In total, there were 1,000 participants in the general population, 123 as caregivers and 45 deaf or hard of hearing caregivers.
While the transparent masks increased people’s ability to correctly identify each other’s emotions, only 45% of the general population said they would be comfortable with the regular use of those types of masks.
They were shown video clips of one of the study authors smiling while wearing a mask, half wearing an opaque mask and the other half wearing a transparent mask.
The participants were asked if they could identify which emotion the man was displaying, whether they knew happy, sad or not.
For the general population, which would have the lease experience of reading facial expressions through masks, only 20 percent correctly identified the man as happy, and nearly 70 percent responded that they weren’t sure.
By comparison, 78 percent of the general population — nearly four times as many — could recognize their emotion when wearing a transparent mask.
A similar trend was also found in the other two study groups.
Just over 20 percent of health professionals could identify the man as happy when wearing an opaque mask, and nearly 80 percent said they didn’t know.
When he wore a transparent mask, 88 percent were able to recognize his emotions.
“Our research found that there is a need to address communication barriers related to mask use, especially among people who are not [hearing impaired]’, researchers wrote.
“In addition, we found that the use of transparent masks is widely accepted and can help improve communication in both the public and healthcare settings.”
For the deaf or hard of hearing, 84 percent could recognize their emotion through the transparent mask, compared to only 24 percent through the opaque mask.
While this might lead many to believe that transparent masks should be implemented in healthcare facilities, a majority of patients still do not prefer it.
The researchers found that only 45 percent of the general population was positive about interacting with a doctor wearing a transparent mask.
Thirty percent said they had neutral feelings toward the masks and a very small percentage reported negative feelings.
However, health professionals themselves indicated that they would be willing to wear them, with 62 percent of general health professionals and 82 percent with a hearing impairment reporting positive feelings.
In the UK, millions of children returned to school in early September without face coverings, which parents say is important for learning to communicate.
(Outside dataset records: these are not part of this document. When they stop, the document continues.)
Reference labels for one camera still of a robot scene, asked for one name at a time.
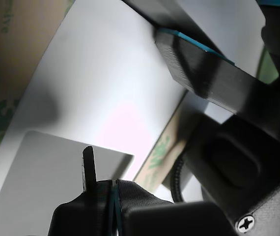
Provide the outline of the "black textured gripper finger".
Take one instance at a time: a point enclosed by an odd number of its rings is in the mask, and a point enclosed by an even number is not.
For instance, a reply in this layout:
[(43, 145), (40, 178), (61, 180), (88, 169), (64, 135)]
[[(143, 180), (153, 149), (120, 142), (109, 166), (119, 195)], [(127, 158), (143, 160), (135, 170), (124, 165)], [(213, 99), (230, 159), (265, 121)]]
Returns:
[(132, 181), (116, 181), (116, 225), (120, 236), (234, 236), (221, 209), (212, 202), (171, 203)]

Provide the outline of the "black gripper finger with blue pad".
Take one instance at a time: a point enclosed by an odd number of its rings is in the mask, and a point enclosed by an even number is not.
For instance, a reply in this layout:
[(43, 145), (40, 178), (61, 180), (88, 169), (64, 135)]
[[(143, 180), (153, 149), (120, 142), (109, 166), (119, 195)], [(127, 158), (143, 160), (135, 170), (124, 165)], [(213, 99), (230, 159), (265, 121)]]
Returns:
[(246, 25), (237, 10), (238, 0), (132, 0), (130, 4), (160, 27), (177, 30), (223, 54), (254, 75), (250, 37), (242, 36)]
[(156, 45), (175, 81), (230, 112), (248, 112), (271, 97), (266, 84), (181, 33), (159, 29)]

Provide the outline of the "gripper finger with thin blade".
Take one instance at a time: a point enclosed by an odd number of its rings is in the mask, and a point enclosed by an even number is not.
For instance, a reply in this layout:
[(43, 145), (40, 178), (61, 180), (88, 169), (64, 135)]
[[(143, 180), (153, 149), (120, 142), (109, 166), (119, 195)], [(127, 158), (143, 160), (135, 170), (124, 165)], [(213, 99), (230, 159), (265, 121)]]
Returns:
[(113, 203), (112, 180), (96, 180), (93, 147), (83, 150), (83, 192), (59, 205), (53, 213), (50, 236), (111, 235)]

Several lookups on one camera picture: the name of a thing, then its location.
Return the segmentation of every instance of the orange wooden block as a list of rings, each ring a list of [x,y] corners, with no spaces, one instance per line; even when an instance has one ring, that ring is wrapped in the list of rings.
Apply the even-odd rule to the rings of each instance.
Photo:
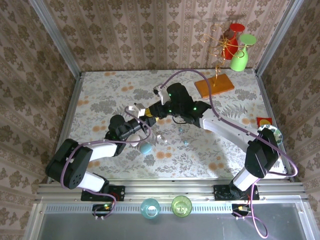
[[[235,89],[235,86],[232,84],[226,74],[218,75],[216,82],[215,79],[216,76],[208,78],[211,85],[211,95],[220,94]],[[196,81],[194,85],[203,99],[209,97],[209,89],[206,80]]]

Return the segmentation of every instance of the gold wire sculpture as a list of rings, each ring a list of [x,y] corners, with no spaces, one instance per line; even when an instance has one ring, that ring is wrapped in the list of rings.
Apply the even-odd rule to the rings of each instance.
[[[211,27],[210,27],[210,30],[212,32],[216,31],[216,29],[214,29],[214,27],[220,27],[221,31],[222,32],[224,31],[224,28],[223,28],[222,25],[220,25],[220,24],[212,24]],[[230,50],[228,48],[229,46],[242,48],[242,47],[245,47],[244,45],[241,46],[241,45],[232,45],[232,44],[230,44],[232,39],[229,40],[227,37],[224,36],[223,33],[222,33],[221,37],[222,37],[222,40],[215,39],[213,36],[210,36],[210,35],[208,35],[206,33],[201,34],[199,36],[199,41],[201,41],[203,43],[208,42],[210,39],[218,42],[217,46],[210,46],[209,50],[208,50],[208,53],[210,55],[215,56],[217,58],[222,58],[222,61],[215,65],[215,80],[214,80],[214,83],[213,83],[213,87],[216,85],[216,82],[217,82],[217,79],[218,79],[218,74],[221,72],[220,66],[223,66],[226,63],[225,51],[227,50],[233,57],[238,58],[238,59],[242,58],[245,55],[244,51],[238,50],[238,52],[242,52],[243,55],[242,56],[236,56],[232,52],[230,52]]]

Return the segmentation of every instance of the patterned wall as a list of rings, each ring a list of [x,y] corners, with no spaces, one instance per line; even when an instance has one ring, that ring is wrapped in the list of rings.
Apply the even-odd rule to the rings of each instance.
[[[256,36],[247,65],[255,67],[289,0],[44,2],[81,71],[87,72],[212,68],[217,58],[206,54],[208,44],[198,41],[199,35],[210,33],[211,20],[225,27],[237,21]]]
[[[34,9],[0,0],[0,239],[22,239],[74,78]]]
[[[320,227],[320,1],[305,0],[262,75]]]

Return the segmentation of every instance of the floral tablecloth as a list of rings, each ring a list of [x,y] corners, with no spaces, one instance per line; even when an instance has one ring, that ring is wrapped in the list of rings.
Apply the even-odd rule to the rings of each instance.
[[[123,115],[124,108],[133,103],[142,103],[147,107],[157,102],[159,99],[154,95],[153,87],[163,83],[175,72],[86,72],[69,137],[80,143],[102,139],[113,115]],[[200,72],[208,78],[215,75],[215,70]],[[223,73],[232,81],[234,90],[215,95],[215,107],[221,114],[257,128],[257,117],[268,116],[254,71],[223,69]],[[180,82],[193,100],[209,102],[201,99],[194,85],[194,82],[201,79],[194,72],[183,72],[168,86]],[[138,148],[127,145],[117,157],[90,162],[88,171],[112,179],[233,178],[244,166],[245,153],[214,132],[188,124],[177,125],[171,117],[159,120],[152,130],[153,136],[148,141],[152,144],[152,151],[148,154],[141,154]],[[157,139],[158,134],[162,134],[167,142]],[[272,170],[284,173],[282,161],[278,160]]]

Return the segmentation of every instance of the green glass cup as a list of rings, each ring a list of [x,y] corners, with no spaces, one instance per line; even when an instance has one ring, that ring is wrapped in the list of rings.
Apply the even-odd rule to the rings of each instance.
[[[192,203],[186,196],[176,196],[171,204],[173,213],[180,217],[187,217],[192,211]]]
[[[257,42],[256,37],[251,34],[242,34],[239,39],[244,43],[244,47],[234,54],[230,62],[230,68],[236,72],[245,70],[247,66],[249,60],[247,45],[253,45]]]

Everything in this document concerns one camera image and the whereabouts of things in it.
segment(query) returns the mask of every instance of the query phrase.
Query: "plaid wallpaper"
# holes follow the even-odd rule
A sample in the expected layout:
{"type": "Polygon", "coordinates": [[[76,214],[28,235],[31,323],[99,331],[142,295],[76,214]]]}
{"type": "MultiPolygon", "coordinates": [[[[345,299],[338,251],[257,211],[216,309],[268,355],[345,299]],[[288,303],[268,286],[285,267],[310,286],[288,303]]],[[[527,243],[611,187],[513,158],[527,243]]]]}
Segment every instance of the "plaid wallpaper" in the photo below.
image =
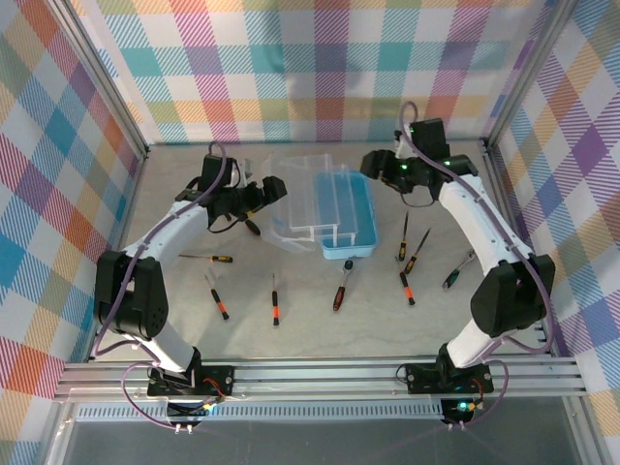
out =
{"type": "Polygon", "coordinates": [[[518,223],[556,269],[575,355],[620,463],[620,0],[581,0],[500,143],[518,223]]]}
{"type": "Polygon", "coordinates": [[[182,143],[389,140],[406,99],[478,138],[556,0],[73,2],[145,136],[182,143]]]}
{"type": "Polygon", "coordinates": [[[0,463],[31,463],[139,158],[44,0],[0,0],[0,463]]]}
Pictured: Lauren McLean, 15, and Felix Dima, 13, at the Excelsior Academy in Newcastle upon Tyne, England, September 22
The findings have implications for children in schools who are developmentally delayed because they cannot discern emotion behind masks.
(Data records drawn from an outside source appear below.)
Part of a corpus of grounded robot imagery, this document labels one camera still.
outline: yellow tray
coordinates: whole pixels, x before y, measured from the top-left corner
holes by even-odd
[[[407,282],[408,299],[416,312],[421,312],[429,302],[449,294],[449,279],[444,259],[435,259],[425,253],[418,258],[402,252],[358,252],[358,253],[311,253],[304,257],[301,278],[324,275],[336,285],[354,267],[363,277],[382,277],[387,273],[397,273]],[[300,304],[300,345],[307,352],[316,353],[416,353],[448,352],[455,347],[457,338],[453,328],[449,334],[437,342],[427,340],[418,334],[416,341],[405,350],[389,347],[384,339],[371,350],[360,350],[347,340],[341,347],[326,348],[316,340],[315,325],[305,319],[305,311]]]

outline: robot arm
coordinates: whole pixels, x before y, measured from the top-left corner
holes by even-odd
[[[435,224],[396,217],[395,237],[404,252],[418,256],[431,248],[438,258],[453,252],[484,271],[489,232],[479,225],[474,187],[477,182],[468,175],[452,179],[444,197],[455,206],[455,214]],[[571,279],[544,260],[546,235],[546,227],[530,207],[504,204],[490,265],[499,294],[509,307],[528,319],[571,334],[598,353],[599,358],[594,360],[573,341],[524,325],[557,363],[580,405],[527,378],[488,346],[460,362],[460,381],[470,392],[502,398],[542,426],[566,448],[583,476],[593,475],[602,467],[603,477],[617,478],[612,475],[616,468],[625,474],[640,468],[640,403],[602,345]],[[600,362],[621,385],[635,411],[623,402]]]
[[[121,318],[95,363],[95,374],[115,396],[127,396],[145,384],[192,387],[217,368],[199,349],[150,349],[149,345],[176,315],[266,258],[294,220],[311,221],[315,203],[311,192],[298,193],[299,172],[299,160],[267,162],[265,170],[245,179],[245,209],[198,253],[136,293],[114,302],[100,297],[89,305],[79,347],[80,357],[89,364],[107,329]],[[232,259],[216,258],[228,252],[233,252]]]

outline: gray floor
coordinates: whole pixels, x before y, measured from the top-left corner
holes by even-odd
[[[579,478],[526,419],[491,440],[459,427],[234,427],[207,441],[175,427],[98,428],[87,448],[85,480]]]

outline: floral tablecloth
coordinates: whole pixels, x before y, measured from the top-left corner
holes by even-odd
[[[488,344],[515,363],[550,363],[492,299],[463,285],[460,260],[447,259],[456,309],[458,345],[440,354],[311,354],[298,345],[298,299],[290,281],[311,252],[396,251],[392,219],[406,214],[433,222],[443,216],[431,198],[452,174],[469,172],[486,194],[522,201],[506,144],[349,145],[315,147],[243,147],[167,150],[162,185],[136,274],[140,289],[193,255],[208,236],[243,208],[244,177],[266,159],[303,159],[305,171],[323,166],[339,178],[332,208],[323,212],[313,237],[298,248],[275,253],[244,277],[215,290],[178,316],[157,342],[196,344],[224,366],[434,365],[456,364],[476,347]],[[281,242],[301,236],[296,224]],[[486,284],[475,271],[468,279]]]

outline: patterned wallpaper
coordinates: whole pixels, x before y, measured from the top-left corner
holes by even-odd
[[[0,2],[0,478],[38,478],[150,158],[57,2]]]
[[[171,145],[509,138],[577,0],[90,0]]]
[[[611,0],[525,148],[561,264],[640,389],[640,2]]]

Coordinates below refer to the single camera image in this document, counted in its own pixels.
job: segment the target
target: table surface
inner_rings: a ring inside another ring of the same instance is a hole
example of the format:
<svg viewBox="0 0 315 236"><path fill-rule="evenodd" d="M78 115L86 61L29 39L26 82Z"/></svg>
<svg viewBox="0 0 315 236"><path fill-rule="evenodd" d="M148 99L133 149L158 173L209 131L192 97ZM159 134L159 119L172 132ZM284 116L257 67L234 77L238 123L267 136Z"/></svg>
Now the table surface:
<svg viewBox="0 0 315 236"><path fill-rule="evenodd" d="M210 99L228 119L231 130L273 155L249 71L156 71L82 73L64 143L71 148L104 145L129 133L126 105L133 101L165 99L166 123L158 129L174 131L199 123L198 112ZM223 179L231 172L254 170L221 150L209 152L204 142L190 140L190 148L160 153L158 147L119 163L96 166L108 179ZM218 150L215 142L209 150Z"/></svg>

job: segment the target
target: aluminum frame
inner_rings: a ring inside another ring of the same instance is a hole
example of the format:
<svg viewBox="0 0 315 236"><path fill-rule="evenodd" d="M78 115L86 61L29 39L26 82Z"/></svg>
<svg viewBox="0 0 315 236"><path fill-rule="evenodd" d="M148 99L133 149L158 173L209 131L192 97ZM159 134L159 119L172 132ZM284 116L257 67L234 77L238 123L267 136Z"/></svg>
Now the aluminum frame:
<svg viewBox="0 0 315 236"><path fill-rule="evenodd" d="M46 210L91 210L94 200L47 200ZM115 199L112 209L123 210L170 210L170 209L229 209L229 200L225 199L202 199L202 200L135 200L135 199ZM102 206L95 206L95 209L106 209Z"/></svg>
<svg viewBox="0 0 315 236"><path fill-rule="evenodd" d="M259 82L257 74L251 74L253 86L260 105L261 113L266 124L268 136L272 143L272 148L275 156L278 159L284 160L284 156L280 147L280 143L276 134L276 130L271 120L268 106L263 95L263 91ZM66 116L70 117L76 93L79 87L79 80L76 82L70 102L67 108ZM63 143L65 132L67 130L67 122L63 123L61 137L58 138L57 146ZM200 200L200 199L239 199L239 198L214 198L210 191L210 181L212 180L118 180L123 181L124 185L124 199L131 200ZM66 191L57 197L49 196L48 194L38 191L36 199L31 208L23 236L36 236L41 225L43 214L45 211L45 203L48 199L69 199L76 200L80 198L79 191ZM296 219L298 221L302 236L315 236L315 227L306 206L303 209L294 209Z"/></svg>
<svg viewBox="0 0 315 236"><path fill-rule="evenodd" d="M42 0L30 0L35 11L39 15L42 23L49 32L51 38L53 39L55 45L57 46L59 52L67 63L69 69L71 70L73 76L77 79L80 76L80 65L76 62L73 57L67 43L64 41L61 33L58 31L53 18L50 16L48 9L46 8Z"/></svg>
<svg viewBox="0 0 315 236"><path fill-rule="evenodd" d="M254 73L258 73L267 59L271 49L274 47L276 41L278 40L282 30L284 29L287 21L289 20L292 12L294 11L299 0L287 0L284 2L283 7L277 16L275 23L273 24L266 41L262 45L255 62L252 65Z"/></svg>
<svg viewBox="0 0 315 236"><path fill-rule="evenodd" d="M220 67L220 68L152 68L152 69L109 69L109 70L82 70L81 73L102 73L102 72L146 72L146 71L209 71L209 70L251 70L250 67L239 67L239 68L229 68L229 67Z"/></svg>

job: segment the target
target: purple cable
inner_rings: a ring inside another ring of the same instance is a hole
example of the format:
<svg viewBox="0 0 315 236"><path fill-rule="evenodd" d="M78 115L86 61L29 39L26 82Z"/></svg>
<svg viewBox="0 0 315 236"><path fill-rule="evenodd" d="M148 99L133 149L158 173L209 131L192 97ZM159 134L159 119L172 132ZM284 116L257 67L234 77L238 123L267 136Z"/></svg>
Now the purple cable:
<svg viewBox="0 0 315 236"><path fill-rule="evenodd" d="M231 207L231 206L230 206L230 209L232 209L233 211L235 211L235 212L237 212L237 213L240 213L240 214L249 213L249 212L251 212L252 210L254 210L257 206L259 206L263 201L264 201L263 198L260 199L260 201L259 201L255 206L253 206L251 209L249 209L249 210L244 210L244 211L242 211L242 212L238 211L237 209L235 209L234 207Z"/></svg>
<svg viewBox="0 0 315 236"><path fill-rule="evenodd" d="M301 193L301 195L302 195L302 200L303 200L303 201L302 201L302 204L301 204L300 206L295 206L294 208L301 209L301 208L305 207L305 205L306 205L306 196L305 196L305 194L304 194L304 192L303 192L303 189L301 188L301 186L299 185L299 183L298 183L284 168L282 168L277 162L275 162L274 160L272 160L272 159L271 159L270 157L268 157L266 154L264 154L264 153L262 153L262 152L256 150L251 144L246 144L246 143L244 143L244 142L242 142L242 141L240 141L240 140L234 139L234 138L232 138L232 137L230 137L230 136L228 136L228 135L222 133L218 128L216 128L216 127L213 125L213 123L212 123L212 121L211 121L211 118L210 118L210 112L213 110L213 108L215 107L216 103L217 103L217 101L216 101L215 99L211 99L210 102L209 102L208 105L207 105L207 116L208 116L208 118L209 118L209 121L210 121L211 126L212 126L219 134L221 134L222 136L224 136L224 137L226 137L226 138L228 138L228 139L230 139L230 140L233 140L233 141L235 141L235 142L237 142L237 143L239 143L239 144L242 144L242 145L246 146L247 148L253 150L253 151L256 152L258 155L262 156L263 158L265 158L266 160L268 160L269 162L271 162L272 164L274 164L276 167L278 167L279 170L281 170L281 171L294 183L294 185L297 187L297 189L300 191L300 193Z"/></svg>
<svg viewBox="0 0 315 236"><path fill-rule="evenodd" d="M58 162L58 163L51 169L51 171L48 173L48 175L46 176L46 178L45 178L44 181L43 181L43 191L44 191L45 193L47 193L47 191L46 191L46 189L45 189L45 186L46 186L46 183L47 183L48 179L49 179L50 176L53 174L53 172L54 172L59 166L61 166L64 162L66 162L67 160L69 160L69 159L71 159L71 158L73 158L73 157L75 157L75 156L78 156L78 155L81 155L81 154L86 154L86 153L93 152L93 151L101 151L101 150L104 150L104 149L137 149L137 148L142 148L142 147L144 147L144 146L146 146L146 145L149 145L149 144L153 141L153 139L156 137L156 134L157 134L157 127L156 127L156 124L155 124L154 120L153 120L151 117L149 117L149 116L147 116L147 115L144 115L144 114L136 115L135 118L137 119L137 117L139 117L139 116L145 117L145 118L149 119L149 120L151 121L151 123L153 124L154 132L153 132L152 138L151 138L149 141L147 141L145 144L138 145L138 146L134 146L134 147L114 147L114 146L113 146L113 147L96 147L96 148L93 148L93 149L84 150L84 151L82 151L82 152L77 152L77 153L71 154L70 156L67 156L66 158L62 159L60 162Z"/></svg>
Unlike in the US, millions of children in the UK returned to schools in early September without the need for face coverings.
And while masks are a politically divisive issue in America, members of both the Conservative and Labor parties in the UK have stated that wearing masks prevents children from communicating and socializing.
It’s important for kids,” says Morgane Kargadouris, whose daughter attends Notting Hill Preparatory School in London. The New York Times of children who do not wear masks.
“So much of what they learn is through expressions and through contact they have with people.”